Mountcastle Lecture 2024: José Olivarez
When Director of Tickner Writing Center Kelsey Carper discovered José Olivarez and his poem “Let’s Get Married” while searching for a poem to be read at her wedding ceremony last year, she knew she wanted to invite him to be the next Mountcastle lecturer. In her introduction, she called his poetry “laugh-out-loud funny and achingly poignant.”
Olivarez said he started his poetry writing “in the tradition of performance poetry” and encouraged the audience of Upper School students and faculty to “react to the poems. We are not in a library. … It’s helpful to me … if you share whatever energy I’m giving right back.”
The Harvard graduate, who is the son of Mexican immigrants, recited several of his poems, beginning with “Ode to Tortillas.” The last line was: “If I have children, I will teach them about tortillas but I’m sure they will want McDonald’s.”

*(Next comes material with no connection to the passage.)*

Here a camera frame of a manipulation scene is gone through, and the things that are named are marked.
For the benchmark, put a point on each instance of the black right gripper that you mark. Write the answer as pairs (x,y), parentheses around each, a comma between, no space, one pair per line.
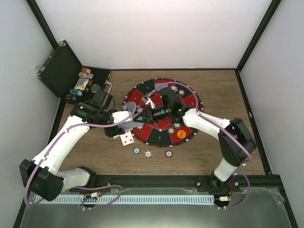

Since he was visiting an all-boys school, many of the poems he shared featured themes of boyhood, manhood, masculinity, and friendship, as well as his relationship with his father. He also touched on his marriage when he shared a piece he wrote for his wife about washing dishes while she was in the next room called “Down to My Elbows,” followed by her response about listening to him play video games called “Rebuttal.”
“It has been one of the most liberating things in my life,” Olivarez began before he read his final poem of the assembly. “Not to write but to be able to find a place where I can write down the things that I was scared to say publicly ... and later had the ability to share some of those things with people I really love … I hope that all of you get a chance to practice that even if you don’t become poets or writers... no matter what you decide to do … that you give yourselves the opportunity to be uncomfortable at times and to really let people know what they mean to you.”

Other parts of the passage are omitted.